(WHAT IS NEEDED): The lines from the one holding "chair in the photo above." to the end of the records below, exactly as written, are the only thing to return.

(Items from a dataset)
——————

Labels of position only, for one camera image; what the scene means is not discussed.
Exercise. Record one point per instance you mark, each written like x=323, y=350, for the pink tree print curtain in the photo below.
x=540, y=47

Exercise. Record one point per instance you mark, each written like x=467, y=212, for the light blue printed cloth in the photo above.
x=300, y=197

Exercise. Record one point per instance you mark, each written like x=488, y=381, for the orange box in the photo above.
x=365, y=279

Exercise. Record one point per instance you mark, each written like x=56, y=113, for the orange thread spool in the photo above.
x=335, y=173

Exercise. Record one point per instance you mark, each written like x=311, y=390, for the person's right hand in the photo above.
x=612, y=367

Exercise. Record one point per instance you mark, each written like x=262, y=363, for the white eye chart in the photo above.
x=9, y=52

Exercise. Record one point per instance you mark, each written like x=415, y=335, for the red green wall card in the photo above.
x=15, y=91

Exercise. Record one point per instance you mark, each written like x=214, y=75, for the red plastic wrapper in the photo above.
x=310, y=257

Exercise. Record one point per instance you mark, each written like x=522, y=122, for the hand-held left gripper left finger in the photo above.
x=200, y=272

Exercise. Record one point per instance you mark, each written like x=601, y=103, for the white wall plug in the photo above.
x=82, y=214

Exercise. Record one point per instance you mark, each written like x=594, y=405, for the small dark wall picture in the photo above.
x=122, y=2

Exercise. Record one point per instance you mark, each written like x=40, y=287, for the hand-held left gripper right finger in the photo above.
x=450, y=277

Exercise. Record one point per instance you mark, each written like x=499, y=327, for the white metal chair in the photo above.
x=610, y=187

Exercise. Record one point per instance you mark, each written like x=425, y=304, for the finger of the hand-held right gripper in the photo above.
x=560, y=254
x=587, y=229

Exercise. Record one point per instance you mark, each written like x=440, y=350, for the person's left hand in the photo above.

——————

(ANSWER):
Exercise. Record one point per instance you mark, each written like x=499, y=327, for the white metal chair in the photo above.
x=610, y=187

Exercise. Record one point per instance you mark, each written like x=425, y=304, for the finger of the hand-held right gripper in the photo above.
x=560, y=254
x=587, y=229

Exercise. Record one point per instance you mark, each written like x=440, y=350, for the person's left hand in the photo above.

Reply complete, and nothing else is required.